Die Schleuse zur AUGL-Station öffnete sich — ein riesiger, düsterer Tank, der mit grünlichem, lauwarmem Wasser gefüllt war und eine Tiefe von fast siebzig Metern und einen Durchmesser von mehr als hundertfünfzig Metern besaß. Conway mußte bald feststellen, daß das Unterfangen, die Neuankömmlinge von der Schleuse zum Korridoreingang auf der anderen Seite zu bringen, einem dreidimensionalen Herdentrieb durch grünen Klebstoff gleichkam. Mit Ausnahme des Creppelianers verloren alle anderen binnen weniger Minuten ihren Orientierungssinn. Wild gestikulierend und laut die Richtung angebend, mußte Conway wie ein Wahnsinniger um sie herumschwimmen, und trotz der chemischen Kühl- und Trockenmittel fühlte er sich in seinem Taucheranzug allmählich wie in einer überhitzten Sauna. Etliche Male geriet er derart in Wut, daß er seine Schützlinge vor Aufregung in die falsche Richtung dirigierte.
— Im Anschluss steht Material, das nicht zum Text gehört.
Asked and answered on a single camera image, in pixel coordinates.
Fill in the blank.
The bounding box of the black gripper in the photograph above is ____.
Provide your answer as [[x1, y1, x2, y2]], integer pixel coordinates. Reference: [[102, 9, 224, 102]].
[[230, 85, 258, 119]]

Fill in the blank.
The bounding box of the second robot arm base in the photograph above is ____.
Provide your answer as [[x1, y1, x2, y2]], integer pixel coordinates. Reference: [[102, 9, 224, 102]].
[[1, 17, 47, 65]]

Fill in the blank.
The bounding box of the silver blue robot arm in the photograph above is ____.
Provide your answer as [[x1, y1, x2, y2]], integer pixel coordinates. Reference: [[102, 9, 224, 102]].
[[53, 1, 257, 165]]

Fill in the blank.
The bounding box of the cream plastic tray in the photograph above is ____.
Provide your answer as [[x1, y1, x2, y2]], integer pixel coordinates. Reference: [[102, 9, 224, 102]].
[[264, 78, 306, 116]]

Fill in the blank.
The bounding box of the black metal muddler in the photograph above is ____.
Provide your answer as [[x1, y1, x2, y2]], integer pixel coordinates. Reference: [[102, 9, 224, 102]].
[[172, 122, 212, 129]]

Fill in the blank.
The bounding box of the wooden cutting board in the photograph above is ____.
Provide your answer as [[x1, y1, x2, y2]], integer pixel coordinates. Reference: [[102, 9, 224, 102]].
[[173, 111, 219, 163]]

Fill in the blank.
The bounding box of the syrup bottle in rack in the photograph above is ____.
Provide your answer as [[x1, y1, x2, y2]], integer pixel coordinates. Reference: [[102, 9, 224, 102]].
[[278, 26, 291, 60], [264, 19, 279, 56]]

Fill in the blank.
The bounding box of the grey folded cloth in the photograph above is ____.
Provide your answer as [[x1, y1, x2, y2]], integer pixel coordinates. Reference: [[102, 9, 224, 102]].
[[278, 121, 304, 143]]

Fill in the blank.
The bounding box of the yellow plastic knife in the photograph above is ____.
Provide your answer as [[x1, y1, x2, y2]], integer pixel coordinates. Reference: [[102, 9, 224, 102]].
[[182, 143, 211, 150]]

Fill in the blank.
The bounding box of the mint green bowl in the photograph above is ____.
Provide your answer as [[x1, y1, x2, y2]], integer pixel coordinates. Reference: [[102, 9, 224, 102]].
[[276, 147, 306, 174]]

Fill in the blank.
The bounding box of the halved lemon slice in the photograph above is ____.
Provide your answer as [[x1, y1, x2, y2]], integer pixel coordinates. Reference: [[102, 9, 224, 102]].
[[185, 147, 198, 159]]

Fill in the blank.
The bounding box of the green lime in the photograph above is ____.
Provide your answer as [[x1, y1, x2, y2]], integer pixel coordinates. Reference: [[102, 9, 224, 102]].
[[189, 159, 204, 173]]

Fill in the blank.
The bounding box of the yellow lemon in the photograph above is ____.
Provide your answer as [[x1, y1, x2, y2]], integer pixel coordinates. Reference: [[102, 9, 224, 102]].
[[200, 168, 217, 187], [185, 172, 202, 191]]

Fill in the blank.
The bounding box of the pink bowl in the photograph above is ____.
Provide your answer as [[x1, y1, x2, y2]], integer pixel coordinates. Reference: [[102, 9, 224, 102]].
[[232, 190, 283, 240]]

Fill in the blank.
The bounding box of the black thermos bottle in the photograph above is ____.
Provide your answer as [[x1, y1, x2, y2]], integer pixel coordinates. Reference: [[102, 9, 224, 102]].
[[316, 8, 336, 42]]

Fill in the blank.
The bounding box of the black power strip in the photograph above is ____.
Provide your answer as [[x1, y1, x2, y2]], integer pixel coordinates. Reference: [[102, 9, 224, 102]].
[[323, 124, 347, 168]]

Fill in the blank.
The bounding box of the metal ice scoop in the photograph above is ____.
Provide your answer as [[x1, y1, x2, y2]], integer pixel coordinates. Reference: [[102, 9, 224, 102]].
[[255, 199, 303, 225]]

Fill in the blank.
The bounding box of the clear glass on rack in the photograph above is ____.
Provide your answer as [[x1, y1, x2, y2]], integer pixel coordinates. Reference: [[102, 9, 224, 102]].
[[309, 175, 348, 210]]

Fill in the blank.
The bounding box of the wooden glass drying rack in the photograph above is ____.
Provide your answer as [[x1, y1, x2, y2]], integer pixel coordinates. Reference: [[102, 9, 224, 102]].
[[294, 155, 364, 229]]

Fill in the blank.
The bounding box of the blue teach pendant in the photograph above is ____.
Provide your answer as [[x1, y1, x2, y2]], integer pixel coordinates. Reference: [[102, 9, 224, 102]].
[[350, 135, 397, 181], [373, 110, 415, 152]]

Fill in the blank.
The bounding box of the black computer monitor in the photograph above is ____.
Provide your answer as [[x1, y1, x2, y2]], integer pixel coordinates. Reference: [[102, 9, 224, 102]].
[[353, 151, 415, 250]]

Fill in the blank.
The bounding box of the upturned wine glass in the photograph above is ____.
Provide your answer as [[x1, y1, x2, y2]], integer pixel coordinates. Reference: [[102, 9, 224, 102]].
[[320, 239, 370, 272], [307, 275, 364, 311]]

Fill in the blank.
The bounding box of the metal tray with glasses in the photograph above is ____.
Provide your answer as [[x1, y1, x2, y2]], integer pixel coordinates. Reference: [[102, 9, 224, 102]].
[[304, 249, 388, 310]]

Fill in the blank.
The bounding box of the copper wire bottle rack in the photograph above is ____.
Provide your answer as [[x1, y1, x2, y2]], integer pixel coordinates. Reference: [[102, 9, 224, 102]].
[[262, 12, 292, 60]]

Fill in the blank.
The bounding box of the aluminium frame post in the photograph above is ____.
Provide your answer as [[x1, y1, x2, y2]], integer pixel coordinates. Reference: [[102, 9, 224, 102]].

Und ausgerechnet in einem ganz besonders chaotischen Augenblick schwamm einer der AUGL-Patienten — ein etwa zwölf Meter langes, krokodilähnliches Wesen vom Planeten Chalderescol II — schwerfällig auf sie zu. Etwa fünf Meter vor ihnen hielt der Chalder inne, wobei er unter den AACPs beinahe eine Panik ausgelöst hätte, sagte nur abfällig „Studenten!“ und machte sich wieder davon. Chalder waren besonders während der Genesungsphase alles andere als freundlich, aber auch dieser Zwischenfall konnte nicht dazu beitragen, Conways Wut über das in seinen Augen undisziplinierte Verhalten seiner Schützlinge zu zähmen.

Als er schließlich alle im Korridor auf der anderen Seite des Tanks beisammen hatte, schien weit mehr als nur eine Viertelstunde vergangen zu sein.

„Etwa dreihundert Meter weiter befindet sich in diesem Korridor die Verbindungsschleuse zur Sauerstoffabteilung der Aufnahmestation. Dort läßt sich das, was in der Aufnahme vor sich geht, am besten beurteilen“, sagte Conway. „Diejenigen von Ihnen, die sich nur gegen das Wasser schützen mußten, werden dort ihre Anzüge ablegen, alle anderen begeben sich direkt hindurch. und wenn das nicht reibungslos klappt, mache ich Ihnen die Hölle heiß!“

Während er mit den anderen auf die Schleuse zuschwamm, sagte der Creppelianer zu einem der AACPs: „Nach unserer Vorstellung ist die Hölle mit kochendheißem Dampf gefüllt, aber man muß schon ganz schön böse gewesen sein, um dort hinzukommen.“ Daraufhin antwortete der AACP: „Unsere Hölle ist zwar auch heiß, aber dort herrscht leider absolute Trockenheit, und man verkommt sozusagen zu Dörrgemüse.“

Conway wollte sich schon dafür entschuldigen, daß er gerade die Geduld verloren hatte, weil er fürchtete, die Gefühle des einen oder anderen Extraterrestriers verletzt zu haben, aber offenbar hatten sie das, was er zuvor gesagt hatte, nicht sonderlich ernst genommen.